Reviewed by: Neal Martin
Tasted blind at the Burgundy 2012 tasting in Beaune. The 2012 Montrachet Grand Cru from Dominique Lafon is much more reduced on the nose compared to Marquis de Laguiche: waxier in style, less mineral-driven, sporting resinous scents that don't quite "sing" of Montrachet. The palate is fresh and crisp, a little shrillness on the entry with a sharp citric thread of acidity, finishing in more accomplished fashion than the nose augured with a saline aftertaste. It is quite amazing how this Montrachet magically gains more and more precision in the glass. It is a different style Montrachet to Laguiche but equally compelling.
About the Producer
Domaine des Comtes Lafon is a renowned wine estate located in the Mâconnais region of Burgundy, France.
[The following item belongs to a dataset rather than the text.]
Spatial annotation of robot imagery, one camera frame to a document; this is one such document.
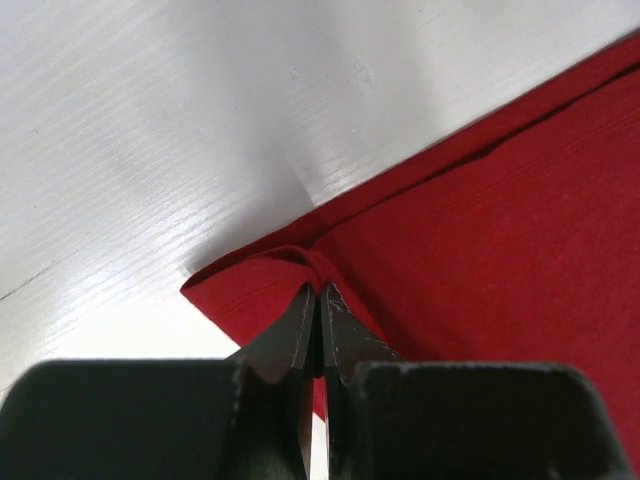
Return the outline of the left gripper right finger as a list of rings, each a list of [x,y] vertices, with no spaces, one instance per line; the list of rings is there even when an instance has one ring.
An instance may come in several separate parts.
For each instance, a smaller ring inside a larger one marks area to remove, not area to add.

The domain has been in the Lafon family's possession since the late 19th century, with Dominique Lafon leading the estate's operations since the 1980s. Domaine des Comtes Lafon is particularly renowned for its exceptional Chardonnay wines, which are produced from the domain's esteemed vineyards in Meursault, Volnay, and Monthélie. The estate's winemaking approach emphasizes minimal intervention, allowing the terroir to shine through in the wines. Domaine des Comtes Lafon is recognized as one of the top producers in the Mâconnais, known for its focus on quality, elegance, and minerality.